Sleep

Think quality and quantity when it comes to sleep

Getting enough sleep should be part of your child’s healthy lifestyle habits. Quality sleep in sufficient quantity is associated with improved learning capacity and mood management. What’s more, lack of sleep in young people has been linked to an increased risk of overweight and obesity.

The number of hours of sleep required varies from one child to another. Some kids are big sleepers, while others don’t need as much shut-eye. Either way, a few measures can be taken to promote a good night’s sleep for your children.

Here’s what the Canadian Sleep Society has to say:

  • The bedtime routine is very important, especially for younger children. It facilitates the transition from daytime activities to bedtime. A typical bedtime routine might include a snack, followed by teeth brushing and a story read with/by a parent.

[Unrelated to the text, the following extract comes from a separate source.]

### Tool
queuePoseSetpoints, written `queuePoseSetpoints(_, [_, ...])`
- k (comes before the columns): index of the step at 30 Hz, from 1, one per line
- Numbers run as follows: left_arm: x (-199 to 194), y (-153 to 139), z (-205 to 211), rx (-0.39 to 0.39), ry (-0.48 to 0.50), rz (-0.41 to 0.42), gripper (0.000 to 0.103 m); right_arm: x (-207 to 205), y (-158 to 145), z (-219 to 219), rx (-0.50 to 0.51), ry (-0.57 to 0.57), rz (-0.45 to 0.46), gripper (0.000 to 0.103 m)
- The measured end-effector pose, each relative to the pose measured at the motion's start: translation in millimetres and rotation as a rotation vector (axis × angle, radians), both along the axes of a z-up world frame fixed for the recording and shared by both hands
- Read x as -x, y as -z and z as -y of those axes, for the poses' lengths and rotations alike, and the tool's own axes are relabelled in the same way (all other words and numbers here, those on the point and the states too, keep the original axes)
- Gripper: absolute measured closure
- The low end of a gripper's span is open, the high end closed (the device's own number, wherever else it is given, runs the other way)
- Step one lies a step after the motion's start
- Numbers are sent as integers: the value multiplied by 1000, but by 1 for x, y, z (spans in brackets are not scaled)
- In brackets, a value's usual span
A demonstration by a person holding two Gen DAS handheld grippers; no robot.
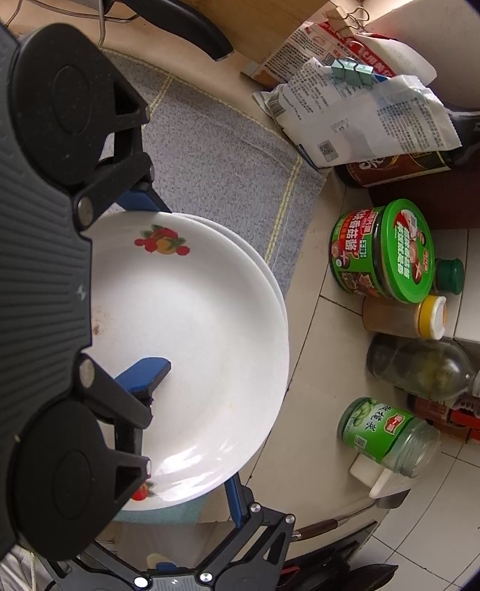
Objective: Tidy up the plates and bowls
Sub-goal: 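Carry the held plate with the left tool over the stacked plates, then lower the plate onto the stack and open the left tool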
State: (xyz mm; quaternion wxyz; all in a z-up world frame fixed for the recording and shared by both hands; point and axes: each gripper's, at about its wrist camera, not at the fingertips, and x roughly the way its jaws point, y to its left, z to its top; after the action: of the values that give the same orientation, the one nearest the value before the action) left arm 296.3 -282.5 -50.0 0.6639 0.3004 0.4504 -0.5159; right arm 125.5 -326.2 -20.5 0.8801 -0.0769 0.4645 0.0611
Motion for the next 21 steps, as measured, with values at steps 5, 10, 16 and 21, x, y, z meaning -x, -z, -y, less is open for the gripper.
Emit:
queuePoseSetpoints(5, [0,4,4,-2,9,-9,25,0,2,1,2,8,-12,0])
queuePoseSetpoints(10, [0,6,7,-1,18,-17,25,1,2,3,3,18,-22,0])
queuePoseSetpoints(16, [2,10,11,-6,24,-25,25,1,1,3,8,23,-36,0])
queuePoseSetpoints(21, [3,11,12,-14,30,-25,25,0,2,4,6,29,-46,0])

  • Children should go to bed and get up at the same time, as often as possible. Even on weekends, it is preferable to avoid varying the weeknight routine by more than 30 minutes.

  • The bedroom should be a calm and comfortable environment. Screens of all kinds should be banned from the bedroom, and the temperature should be cool and pleasant for sleeping.

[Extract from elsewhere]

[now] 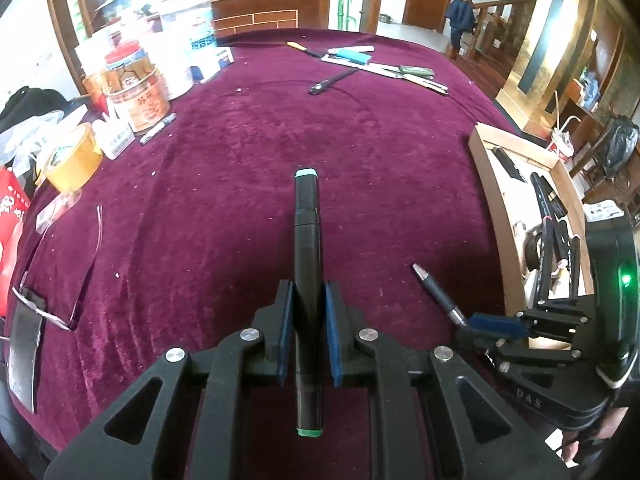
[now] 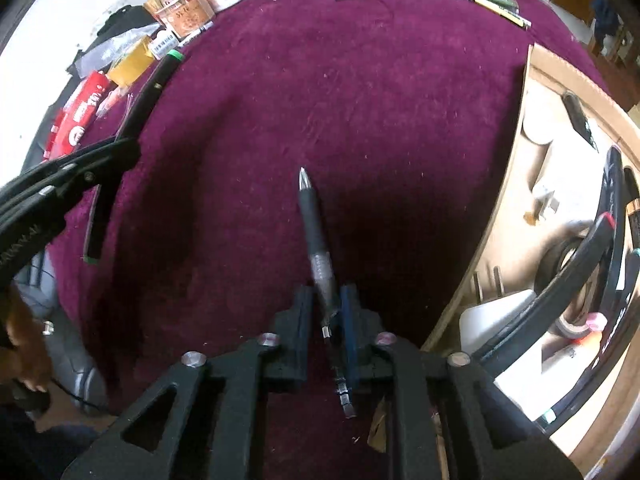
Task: Organize rigid objects
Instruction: 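Lift the green-capped marker and clear pen off the table with both grippers, then carry the marker and pen over the tray and lower them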
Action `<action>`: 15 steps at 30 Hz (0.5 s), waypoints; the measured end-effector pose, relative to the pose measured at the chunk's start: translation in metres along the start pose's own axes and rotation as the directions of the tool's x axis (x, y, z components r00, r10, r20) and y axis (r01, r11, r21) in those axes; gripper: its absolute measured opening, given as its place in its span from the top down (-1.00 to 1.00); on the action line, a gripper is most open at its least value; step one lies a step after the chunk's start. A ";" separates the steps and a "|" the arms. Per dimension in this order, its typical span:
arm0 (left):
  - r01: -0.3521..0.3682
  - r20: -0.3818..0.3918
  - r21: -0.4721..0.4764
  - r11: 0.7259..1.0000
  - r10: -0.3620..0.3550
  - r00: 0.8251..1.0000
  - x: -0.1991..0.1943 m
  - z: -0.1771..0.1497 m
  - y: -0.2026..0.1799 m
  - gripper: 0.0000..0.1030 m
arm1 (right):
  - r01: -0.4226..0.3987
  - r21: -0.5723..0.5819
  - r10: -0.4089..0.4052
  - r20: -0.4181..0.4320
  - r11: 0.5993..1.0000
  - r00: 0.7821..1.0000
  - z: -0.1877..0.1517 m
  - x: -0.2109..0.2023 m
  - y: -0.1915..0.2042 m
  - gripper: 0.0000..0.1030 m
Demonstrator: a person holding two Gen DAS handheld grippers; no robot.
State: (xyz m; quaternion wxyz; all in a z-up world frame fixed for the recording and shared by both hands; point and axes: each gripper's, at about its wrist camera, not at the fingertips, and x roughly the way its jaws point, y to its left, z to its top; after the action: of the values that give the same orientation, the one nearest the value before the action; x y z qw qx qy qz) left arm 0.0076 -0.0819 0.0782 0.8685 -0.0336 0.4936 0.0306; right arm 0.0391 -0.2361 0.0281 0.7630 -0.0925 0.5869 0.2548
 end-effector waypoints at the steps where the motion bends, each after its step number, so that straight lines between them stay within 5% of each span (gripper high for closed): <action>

  • Beds are for sleeping. Kids should avoid watching TV, eating, or doing homework in bed. It is also recommended that parents refrain from punishing their children by sending them to bed. Their bed should be an enjoyable place.

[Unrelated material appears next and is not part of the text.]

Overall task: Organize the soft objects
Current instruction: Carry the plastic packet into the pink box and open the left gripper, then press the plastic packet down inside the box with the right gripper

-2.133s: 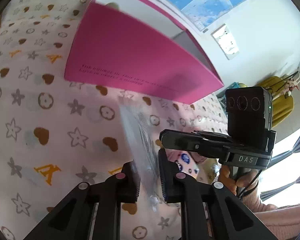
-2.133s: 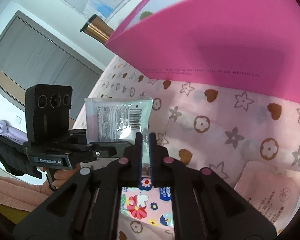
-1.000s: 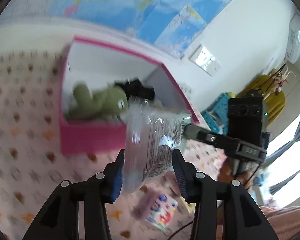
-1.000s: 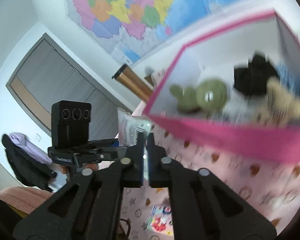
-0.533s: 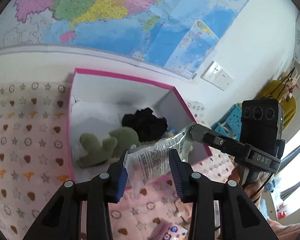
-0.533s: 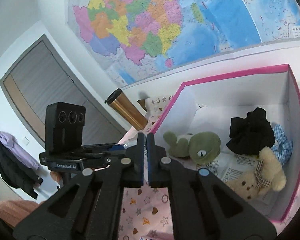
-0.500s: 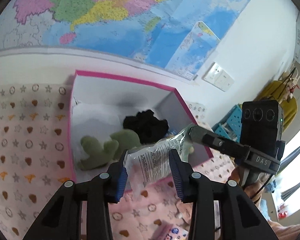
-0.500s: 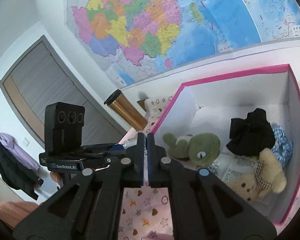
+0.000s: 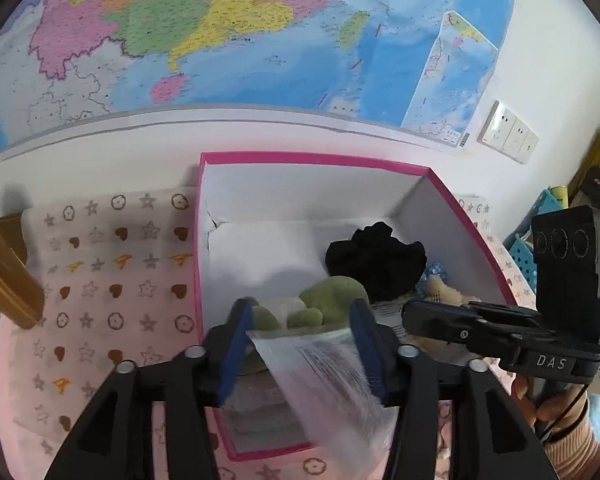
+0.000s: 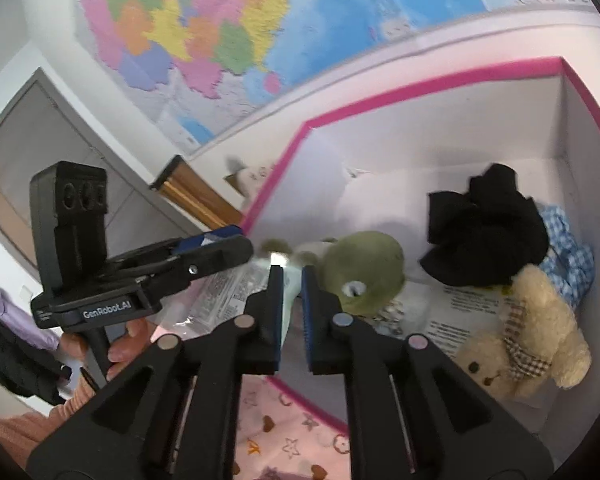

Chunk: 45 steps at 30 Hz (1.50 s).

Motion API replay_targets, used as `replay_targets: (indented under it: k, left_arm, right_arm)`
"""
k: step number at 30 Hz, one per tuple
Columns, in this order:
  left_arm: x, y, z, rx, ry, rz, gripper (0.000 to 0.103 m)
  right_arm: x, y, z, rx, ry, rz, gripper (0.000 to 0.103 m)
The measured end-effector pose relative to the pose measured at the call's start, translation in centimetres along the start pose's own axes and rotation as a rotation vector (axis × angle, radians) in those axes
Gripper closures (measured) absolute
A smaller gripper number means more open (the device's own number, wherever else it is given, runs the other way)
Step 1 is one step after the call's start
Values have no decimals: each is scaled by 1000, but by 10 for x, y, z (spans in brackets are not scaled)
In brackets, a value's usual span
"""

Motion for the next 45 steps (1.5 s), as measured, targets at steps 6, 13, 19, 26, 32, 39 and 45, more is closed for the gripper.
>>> replay_targets:
  k: [6, 13, 19, 26, 32, 39, 45]
  left_arm:
    - [-9, 7, -3, 15, -11, 30, 48]
    - [-18, 15, 4, 78, -54, 54, 48]
    - [-27, 5, 20, 56, -169, -31, 48]
    - [-33, -4, 33, -103, -255, -144, 50]
    - [-22, -10, 17, -14, -187, -188, 46]
    - [-21, -23, 9, 48, -137, -239, 49]
    - [-16, -25, 15, 149, -148, -192, 48]
  right_arm:
    - [-5, 8, 3, -41, 18, -9, 87]
    - [-12, 0, -5, -90, 68, -60, 78]
    - [-15, -20, -11, -101, 97, -129, 77]
    - [-15, -12, -7, -99, 66, -123, 72]
    - [-13, 1, -1, -116, 45, -99, 66]
    - [-15, -12, -6, -131, 81, -144, 65]
    - [-14, -30, -11, -157, 110, -205, 62]
Point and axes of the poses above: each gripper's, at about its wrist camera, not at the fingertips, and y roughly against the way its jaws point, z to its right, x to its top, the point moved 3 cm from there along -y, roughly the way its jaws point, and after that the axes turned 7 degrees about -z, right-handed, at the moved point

  • Avoid foods and drinks that contain caffeine before bedtime, i.e., cola, chocolate, energy drinks like Red Bull or others, and tea or coffee for older teens.

Active kids sleep better

Did you know that kids who are active during the day and expend their energy tend to sleep better? After a long day out of doors, you’ll notice that your kids drop off to sleep in no time—another good reason to keep them active!